__About this task__. Reproduce word for word, from the entries below, the line with "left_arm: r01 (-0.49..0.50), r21", the line with "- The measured", and every line between them, and nothing more.

__Given records__.

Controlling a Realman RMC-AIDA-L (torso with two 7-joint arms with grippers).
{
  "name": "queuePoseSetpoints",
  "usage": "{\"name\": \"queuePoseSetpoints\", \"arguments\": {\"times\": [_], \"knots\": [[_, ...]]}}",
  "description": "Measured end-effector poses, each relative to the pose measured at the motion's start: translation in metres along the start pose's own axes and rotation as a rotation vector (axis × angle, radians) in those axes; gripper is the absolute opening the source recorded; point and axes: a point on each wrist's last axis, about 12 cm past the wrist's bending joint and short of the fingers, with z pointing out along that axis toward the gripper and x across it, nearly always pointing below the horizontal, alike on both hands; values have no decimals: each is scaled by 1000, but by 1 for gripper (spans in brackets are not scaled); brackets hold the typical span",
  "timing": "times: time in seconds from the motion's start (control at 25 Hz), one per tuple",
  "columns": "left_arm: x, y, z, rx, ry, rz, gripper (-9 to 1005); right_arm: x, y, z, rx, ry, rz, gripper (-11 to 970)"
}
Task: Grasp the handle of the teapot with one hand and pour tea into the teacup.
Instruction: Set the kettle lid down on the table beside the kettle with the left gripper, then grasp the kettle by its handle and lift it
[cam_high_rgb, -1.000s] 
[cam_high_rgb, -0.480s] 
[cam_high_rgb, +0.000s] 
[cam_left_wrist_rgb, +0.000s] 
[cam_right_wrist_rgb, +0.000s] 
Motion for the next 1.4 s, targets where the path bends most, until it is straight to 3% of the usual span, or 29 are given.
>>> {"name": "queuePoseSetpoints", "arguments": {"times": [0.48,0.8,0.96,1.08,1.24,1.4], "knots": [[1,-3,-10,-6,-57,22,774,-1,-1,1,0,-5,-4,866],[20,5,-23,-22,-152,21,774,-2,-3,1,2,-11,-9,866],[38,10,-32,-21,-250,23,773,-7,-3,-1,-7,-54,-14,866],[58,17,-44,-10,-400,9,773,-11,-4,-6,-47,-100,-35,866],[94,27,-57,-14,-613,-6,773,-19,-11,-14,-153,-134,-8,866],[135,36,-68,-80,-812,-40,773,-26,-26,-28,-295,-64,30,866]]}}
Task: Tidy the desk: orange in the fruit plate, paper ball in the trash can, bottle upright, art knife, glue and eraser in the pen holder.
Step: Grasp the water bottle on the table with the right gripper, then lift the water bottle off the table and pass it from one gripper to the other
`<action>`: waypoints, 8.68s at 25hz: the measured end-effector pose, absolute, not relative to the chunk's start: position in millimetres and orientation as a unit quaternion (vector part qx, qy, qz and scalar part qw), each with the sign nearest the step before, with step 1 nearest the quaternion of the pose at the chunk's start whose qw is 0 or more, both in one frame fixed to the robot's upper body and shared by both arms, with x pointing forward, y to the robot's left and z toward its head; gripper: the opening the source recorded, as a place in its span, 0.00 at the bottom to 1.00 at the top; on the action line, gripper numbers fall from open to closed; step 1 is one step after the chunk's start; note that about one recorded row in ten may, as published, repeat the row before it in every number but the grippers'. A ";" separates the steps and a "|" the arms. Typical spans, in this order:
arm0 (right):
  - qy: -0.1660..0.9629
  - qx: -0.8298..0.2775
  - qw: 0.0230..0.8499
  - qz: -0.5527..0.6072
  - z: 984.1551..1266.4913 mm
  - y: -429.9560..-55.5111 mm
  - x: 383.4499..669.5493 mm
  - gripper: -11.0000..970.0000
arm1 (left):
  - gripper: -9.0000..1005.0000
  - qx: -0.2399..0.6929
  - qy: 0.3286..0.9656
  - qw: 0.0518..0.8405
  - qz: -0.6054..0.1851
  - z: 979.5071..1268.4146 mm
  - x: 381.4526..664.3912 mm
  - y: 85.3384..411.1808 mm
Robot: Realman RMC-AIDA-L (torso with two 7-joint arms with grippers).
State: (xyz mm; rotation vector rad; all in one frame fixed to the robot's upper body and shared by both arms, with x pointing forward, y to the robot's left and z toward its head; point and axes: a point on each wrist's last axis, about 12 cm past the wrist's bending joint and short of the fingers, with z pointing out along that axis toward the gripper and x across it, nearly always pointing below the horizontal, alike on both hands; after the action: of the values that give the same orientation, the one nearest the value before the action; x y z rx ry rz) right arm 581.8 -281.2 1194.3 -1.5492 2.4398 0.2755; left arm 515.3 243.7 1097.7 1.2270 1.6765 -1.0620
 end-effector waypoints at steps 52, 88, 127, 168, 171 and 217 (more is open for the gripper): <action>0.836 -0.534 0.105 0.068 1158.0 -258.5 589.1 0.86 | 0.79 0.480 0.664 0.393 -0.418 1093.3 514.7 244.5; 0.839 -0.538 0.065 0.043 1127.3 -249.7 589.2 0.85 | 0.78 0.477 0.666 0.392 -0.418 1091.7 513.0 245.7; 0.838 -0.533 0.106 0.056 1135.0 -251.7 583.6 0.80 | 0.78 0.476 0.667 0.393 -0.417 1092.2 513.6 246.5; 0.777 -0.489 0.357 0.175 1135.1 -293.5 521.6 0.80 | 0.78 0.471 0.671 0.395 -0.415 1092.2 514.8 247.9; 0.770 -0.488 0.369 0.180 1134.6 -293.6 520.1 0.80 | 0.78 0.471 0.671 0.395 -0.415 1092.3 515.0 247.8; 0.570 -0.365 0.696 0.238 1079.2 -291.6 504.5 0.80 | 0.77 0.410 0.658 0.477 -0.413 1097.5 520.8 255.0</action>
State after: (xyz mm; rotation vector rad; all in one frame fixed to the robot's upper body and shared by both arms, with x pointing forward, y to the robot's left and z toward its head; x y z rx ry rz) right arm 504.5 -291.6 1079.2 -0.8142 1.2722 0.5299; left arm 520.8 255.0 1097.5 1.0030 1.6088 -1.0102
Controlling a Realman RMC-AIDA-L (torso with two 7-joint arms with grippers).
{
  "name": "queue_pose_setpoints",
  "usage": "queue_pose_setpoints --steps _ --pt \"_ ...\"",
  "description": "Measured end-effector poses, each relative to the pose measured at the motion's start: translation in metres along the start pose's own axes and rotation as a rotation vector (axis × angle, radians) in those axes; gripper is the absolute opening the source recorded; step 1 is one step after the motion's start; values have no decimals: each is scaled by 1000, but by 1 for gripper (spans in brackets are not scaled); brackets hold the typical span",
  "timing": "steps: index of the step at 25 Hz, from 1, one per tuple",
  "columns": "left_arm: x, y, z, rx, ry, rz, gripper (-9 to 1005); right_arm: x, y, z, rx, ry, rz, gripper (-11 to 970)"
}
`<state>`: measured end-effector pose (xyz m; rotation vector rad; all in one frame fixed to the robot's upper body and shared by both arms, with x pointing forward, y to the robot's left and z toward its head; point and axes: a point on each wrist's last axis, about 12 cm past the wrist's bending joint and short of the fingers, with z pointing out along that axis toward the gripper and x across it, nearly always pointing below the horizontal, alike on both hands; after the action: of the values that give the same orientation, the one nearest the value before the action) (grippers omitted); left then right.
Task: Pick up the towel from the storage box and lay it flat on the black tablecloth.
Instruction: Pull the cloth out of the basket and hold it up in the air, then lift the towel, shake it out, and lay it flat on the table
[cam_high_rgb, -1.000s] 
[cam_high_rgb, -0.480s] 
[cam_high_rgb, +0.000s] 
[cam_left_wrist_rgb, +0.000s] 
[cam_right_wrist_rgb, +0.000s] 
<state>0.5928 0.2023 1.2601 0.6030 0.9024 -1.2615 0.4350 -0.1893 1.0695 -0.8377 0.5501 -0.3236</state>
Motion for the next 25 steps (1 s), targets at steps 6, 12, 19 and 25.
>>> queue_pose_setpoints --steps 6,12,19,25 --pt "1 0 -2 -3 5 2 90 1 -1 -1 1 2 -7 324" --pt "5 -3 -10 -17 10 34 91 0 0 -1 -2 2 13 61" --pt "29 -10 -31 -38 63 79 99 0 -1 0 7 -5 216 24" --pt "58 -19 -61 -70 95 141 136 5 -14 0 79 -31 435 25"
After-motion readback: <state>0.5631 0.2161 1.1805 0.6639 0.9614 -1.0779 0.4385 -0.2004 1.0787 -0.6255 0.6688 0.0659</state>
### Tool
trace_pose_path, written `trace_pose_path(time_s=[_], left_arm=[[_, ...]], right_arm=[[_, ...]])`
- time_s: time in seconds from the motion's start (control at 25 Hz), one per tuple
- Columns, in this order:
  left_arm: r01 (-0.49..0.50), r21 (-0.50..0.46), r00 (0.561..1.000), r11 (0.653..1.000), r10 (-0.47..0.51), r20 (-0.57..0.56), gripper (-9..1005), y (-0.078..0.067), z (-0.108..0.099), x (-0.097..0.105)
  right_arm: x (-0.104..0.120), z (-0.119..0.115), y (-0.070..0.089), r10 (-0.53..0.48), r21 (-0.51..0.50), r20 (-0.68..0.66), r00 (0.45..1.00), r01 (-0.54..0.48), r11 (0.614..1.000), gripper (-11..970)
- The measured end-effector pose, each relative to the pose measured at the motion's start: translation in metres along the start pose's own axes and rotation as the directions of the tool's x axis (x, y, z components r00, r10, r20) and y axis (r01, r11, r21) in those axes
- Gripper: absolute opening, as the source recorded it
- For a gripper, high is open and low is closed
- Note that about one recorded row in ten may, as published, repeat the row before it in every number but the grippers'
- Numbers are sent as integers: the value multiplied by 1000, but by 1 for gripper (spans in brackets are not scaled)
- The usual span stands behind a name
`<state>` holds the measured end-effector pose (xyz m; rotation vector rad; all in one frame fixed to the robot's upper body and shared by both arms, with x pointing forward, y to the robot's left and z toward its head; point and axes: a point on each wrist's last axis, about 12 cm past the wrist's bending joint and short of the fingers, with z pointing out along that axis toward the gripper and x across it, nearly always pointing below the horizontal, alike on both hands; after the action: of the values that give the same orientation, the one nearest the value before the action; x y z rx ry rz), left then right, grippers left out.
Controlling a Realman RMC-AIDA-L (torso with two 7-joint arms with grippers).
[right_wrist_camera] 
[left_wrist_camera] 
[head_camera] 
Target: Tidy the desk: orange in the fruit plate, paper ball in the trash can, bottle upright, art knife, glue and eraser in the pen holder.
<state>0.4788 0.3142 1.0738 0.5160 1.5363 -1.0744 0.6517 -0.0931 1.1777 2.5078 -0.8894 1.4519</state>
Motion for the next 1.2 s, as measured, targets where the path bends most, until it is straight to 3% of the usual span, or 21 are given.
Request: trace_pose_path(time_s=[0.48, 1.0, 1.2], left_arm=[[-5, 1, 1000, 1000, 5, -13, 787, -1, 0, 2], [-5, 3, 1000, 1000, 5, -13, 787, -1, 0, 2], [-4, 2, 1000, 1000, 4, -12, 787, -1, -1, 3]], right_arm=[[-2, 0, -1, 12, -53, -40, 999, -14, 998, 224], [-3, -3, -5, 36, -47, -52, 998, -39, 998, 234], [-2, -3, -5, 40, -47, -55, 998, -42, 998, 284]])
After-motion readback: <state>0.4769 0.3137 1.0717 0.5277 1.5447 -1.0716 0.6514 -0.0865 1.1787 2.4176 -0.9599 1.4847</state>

__Answer to the problem__.
  left_arm: r01 (-0.49..0.50), r21 (-0.50..0.46), r00 (0.561..1.000), r11 (0.653..1.000), r10 (-0.47..0.51), r20 (-0.57..0.56), gripper (-9..1005), y (-0.078..0.067), z (-0.108..0.099), x (-0.097..0.105)
  right_arm: x (-0.104..0.120), z (-0.119..0.115), y (-0.070..0.089), r10 (-0.53..0.48), r21 (-0.51..0.50), r20 (-0.68..0.66), r00 (0.45..1.00), r01 (-0.54..0.48), r11 (0.614..1.000), gripper (-11..970)
- The measured end-effector pose, each relative to the pose measured at the motion's start: translation in metres along the start pose's own axes and rotation as the directions of the tool's x axis (x, y, z components r00, r10, r20) and y axis (r01, r11, r21) in those axes

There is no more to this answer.